## EXERCISE DIRECTIONS
Return the complete listing exactly as it reads, with each picture removed.

[[ INFORMATION PROVIDED, beginning ]]

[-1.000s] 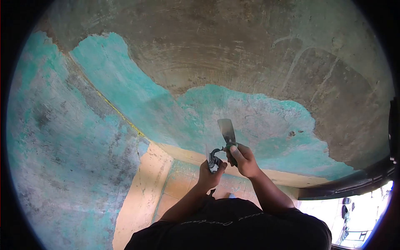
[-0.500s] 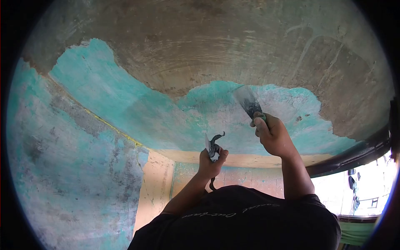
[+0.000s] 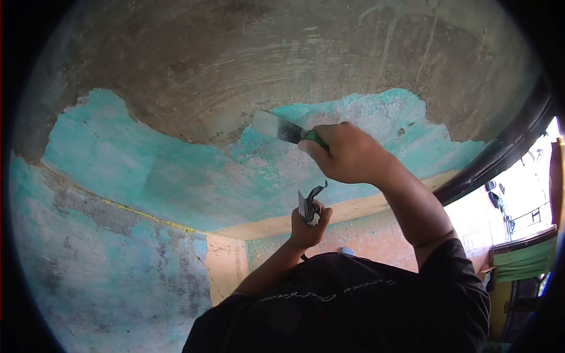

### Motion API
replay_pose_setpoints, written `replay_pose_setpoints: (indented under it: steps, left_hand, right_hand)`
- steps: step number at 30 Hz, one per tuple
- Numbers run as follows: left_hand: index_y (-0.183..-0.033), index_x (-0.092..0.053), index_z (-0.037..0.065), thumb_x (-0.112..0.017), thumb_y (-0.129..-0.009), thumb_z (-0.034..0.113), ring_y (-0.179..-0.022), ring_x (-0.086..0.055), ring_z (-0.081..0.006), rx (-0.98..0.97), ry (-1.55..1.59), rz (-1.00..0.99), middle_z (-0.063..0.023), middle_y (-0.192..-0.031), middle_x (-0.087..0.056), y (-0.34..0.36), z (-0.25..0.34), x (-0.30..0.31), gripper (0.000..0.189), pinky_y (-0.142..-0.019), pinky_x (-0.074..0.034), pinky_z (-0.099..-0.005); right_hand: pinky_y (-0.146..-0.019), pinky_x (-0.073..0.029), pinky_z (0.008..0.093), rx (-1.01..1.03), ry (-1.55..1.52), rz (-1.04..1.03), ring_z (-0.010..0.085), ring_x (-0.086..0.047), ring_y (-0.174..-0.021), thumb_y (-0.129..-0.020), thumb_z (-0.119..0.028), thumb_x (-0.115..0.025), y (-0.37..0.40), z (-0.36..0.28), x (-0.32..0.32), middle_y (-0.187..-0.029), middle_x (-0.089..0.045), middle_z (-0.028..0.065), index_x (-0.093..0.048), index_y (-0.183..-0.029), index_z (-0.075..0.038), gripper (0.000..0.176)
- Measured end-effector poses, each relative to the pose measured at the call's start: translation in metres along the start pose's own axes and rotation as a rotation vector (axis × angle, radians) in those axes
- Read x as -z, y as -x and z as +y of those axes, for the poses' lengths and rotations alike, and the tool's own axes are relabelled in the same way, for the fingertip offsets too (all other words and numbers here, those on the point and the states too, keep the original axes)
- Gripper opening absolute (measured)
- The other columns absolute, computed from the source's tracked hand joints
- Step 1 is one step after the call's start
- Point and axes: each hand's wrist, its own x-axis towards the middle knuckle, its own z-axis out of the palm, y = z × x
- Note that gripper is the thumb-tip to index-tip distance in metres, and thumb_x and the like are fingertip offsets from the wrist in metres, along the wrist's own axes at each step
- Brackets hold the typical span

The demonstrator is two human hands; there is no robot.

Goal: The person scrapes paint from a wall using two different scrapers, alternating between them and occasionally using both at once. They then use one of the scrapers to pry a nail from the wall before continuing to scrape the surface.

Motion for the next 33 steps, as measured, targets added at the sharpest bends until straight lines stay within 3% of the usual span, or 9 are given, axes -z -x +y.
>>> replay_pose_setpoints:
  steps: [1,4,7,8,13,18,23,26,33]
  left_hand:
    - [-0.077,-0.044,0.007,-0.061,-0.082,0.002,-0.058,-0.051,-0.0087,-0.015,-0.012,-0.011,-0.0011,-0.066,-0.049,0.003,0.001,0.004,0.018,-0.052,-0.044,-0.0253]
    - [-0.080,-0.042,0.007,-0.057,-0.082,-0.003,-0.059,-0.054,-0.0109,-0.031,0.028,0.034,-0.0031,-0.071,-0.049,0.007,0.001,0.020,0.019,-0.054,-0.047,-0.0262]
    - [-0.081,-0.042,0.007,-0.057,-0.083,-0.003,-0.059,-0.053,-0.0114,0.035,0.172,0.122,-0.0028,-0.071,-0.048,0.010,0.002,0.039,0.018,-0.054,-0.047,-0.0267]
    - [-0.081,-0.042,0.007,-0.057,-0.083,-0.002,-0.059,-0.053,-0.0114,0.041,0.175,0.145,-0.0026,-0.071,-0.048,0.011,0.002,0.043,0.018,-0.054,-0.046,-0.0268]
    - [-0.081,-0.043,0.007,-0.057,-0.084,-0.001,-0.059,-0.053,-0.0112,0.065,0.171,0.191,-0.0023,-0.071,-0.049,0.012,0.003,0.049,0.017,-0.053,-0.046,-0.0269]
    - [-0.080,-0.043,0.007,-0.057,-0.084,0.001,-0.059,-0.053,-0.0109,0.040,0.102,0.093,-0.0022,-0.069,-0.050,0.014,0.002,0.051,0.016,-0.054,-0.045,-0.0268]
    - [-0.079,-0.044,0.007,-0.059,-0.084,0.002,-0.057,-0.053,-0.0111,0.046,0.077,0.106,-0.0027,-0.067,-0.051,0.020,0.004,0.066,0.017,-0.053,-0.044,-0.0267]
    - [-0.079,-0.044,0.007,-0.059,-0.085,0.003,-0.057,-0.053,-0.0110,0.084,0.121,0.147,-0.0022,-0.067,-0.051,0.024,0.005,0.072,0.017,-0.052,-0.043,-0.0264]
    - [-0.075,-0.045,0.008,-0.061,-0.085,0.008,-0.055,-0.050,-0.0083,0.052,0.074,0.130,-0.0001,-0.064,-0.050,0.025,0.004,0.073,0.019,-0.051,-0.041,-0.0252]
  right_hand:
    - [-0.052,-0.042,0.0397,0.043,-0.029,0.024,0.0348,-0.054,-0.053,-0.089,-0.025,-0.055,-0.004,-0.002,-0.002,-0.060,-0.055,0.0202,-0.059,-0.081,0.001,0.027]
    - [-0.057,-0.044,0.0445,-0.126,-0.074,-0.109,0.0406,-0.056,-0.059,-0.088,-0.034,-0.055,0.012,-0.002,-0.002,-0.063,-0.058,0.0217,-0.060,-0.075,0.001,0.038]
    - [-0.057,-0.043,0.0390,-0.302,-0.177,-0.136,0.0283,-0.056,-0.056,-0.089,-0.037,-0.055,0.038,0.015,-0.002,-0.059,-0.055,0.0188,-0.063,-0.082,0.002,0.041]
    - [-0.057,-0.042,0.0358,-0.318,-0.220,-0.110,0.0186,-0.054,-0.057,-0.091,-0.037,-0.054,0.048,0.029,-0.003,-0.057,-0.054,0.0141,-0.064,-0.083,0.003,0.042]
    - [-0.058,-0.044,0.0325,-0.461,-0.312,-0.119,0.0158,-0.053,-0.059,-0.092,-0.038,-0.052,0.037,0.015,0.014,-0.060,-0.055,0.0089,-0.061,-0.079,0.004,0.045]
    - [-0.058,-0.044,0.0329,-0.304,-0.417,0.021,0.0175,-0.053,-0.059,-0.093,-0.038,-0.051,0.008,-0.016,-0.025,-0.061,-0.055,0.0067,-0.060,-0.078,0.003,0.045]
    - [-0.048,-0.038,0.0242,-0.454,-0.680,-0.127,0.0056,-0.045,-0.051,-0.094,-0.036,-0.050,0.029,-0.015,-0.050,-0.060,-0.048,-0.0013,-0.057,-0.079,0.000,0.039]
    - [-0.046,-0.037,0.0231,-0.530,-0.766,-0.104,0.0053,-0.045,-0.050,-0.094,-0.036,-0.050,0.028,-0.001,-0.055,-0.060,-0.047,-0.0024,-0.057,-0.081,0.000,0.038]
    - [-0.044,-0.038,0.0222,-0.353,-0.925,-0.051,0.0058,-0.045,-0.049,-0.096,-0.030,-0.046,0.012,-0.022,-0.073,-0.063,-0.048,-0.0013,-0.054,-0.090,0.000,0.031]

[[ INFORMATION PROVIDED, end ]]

## RESULT
[-1.000s] 
[-0.500s] 
[+0.000s] 

### Motion API
replay_pose_setpoints, written `replay_pose_setpoints: (indented under it: steps, left_hand, right_hand)`
- steps: step number at 30 Hz, one per tuple
- Numbers run as follows: left_hand: index_y (-0.183..-0.033), index_x (-0.092..0.053), index_z (-0.037..0.065), thumb_x (-0.112..0.017), thumb_y (-0.129..-0.009), thumb_z (-0.034..0.113), ring_y (-0.179..-0.022), ring_x (-0.086..0.055), ring_z (-0.081..0.006), rx (-0.98..0.97), ry (-1.55..1.59), rz (-1.00..0.99), middle_z (-0.063..0.023), middle_y (-0.192..-0.031), middle_x (-0.087..0.056), y (-0.34..0.36), z (-0.25..0.34), x (-0.30..0.31), gripper (0.000..0.189), pinky_y (-0.142..-0.019), pinky_x (-0.074..0.034), pinky_z (-0.099..-0.005); right_hand: pinky_y (-0.146..-0.019), pinky_x (-0.073..0.029), pinky_z (0.008..0.093), rx (-1.01..1.03), ry (-1.55..1.52), rz (-1.04..1.03), ring_z (-0.010..0.085), ring_x (-0.086..0.047), ring_y (-0.174..-0.021), thumb_y (-0.129..-0.020), thumb_z (-0.119..0.028), thumb_x (-0.115..0.025), y (-0.37..0.40), z (-0.36..0.28), x (-0.32..0.32), middle_y (-0.187..-0.029), middle_x (-0.089..0.045), middle_z (-0.028..0.065), index_x (-0.093..0.048), index_y (-0.183..-0.029), index_z (-0.075..0.038), gripper (0.000..0.176)
- Measured end-effector poses, each relative to the pose measured at the call's start: translation in metres along the start pose's own axes and rotation as a rotation vector (axis × angle, radians) in those axes
- Read x as -z, y as -x and z as +y of those axes, for the poses' lengths and rotations alike, and the tool's own axes are relabelled in the same way, for the fingertip offsets too (all other words and numbers here, those on the point and the states too, keep the original axes)
- Gripper opening absolute (measured)
- The other columns absolute, computed from the source's tracked hand joints
- Step 1 is one step after the call's start
- Point and axes: each hand's wrist, its own x-axis towards the middle knuckle, its own z-axis out of the palm, y = z × x
- Note that gripper is the thumb-tip to index-tip distance in metres, and thumb_x and the like are fingertip offsets from the wrist in metres, along the wrist's own axes at each step
- Brackets hold the typical span

The demonstrator is two human hands; there is no robot.

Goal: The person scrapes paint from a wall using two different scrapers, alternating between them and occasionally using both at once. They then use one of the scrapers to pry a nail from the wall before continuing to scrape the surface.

Motion for the next 33 steps, as measured, targets added at the sharpest bends until straight lines stay within 3% of the usual span, or 9 are given, axes -z -x +y.
>>> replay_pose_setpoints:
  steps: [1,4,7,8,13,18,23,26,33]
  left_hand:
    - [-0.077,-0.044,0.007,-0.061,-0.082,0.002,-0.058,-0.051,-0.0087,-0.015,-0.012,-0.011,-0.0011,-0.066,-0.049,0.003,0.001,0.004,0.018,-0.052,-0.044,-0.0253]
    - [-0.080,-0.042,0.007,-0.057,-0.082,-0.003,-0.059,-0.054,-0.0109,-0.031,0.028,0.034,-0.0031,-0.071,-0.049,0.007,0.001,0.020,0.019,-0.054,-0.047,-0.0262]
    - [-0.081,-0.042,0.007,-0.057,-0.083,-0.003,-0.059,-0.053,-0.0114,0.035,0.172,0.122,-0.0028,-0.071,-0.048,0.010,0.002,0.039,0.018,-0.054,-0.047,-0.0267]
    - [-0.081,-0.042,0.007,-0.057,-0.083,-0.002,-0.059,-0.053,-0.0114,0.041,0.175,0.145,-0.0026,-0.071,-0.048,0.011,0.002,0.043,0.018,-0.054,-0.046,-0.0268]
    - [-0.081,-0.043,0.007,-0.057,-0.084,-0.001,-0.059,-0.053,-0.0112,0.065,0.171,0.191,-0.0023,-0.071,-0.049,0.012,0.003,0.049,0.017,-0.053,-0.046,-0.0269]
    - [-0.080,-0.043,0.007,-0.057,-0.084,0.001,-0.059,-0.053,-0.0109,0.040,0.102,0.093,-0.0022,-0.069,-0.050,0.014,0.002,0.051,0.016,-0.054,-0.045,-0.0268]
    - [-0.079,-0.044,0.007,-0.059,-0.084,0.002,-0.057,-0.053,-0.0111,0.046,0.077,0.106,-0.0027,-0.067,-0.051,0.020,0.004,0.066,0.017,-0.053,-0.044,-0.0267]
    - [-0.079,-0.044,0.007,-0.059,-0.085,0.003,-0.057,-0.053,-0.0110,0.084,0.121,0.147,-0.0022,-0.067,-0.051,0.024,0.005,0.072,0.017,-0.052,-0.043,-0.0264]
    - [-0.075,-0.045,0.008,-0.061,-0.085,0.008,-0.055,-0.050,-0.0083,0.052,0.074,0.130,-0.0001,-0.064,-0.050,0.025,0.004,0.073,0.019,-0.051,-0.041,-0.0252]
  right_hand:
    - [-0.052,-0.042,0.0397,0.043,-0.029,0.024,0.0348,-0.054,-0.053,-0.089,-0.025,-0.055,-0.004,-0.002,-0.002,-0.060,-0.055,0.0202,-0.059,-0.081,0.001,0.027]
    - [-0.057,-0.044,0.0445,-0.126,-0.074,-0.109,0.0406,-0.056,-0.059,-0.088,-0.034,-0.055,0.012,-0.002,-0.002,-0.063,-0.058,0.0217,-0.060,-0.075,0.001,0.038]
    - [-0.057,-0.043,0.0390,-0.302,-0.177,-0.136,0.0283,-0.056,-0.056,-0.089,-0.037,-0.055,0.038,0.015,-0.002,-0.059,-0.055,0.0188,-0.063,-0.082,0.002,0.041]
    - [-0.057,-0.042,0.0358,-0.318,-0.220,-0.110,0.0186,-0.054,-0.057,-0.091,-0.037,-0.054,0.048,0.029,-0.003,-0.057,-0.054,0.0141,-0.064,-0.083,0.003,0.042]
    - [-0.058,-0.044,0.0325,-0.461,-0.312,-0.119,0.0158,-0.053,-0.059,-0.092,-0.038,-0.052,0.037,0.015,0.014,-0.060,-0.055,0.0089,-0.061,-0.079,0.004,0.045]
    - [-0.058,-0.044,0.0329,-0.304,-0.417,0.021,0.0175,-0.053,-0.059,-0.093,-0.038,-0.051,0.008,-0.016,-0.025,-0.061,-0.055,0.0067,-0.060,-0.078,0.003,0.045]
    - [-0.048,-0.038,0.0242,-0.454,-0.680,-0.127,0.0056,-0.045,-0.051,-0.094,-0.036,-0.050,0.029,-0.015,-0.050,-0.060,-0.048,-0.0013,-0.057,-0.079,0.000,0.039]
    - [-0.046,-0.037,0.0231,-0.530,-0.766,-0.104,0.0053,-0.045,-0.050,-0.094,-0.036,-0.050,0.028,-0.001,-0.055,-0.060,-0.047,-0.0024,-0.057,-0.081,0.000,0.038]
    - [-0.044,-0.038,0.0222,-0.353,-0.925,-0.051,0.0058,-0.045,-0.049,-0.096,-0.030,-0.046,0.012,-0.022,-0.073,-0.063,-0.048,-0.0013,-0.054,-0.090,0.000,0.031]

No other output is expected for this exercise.